Dataset content: Begin
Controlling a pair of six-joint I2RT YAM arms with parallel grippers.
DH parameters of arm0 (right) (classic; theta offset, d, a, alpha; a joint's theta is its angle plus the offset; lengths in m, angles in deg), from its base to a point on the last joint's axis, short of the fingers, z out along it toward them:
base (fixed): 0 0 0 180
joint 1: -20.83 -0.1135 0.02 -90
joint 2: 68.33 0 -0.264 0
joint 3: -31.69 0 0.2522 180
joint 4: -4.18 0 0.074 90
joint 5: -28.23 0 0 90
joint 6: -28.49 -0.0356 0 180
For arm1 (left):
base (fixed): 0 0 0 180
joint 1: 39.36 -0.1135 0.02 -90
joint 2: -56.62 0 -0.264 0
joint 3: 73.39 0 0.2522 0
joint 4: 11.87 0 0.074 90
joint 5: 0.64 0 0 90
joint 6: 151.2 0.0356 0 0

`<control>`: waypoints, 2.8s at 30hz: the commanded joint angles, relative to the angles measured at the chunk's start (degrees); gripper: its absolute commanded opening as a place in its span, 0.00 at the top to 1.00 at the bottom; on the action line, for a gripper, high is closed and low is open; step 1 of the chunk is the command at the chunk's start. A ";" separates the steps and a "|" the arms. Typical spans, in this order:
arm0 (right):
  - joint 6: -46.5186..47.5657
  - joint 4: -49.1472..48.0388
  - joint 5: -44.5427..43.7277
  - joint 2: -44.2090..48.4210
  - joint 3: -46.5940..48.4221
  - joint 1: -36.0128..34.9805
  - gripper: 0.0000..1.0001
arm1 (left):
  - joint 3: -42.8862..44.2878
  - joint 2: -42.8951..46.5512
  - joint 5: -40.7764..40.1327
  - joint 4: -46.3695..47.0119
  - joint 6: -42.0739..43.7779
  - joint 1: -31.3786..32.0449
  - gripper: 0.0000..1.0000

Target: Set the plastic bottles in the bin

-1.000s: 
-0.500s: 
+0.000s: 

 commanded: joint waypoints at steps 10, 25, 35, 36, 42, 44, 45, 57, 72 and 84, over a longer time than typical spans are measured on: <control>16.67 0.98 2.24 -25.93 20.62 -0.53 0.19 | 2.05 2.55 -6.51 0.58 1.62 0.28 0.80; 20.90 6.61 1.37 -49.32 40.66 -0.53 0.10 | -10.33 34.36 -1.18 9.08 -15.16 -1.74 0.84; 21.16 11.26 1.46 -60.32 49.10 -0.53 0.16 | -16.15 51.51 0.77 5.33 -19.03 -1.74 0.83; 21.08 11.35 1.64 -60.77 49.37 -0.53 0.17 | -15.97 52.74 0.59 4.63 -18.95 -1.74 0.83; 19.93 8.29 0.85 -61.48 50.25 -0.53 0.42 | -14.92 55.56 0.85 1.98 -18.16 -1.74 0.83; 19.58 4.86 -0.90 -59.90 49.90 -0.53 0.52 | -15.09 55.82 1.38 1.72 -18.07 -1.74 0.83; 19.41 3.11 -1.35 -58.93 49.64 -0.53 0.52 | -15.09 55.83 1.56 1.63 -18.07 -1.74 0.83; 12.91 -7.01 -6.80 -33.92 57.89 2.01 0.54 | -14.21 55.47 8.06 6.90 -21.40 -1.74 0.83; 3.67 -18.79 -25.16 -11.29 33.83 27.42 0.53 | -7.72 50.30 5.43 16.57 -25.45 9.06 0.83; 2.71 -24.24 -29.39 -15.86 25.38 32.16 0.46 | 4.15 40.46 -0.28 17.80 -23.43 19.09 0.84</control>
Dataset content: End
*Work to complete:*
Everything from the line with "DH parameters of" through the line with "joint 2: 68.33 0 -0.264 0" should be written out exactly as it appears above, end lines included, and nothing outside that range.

*Result of this task:*
DH parameters of arm0 (right) (classic; theta offset, d, a, alpha; a joint's theta is its angle plus the offset; lengths in m, angles in deg), from its base to a point on the last joint's axis, short of the fingers, z out along it toward them:
base (fixed): 0 0 0 180
joint 1: -20.83 -0.1135 0.02 -90
joint 2: 68.33 0 -0.264 0

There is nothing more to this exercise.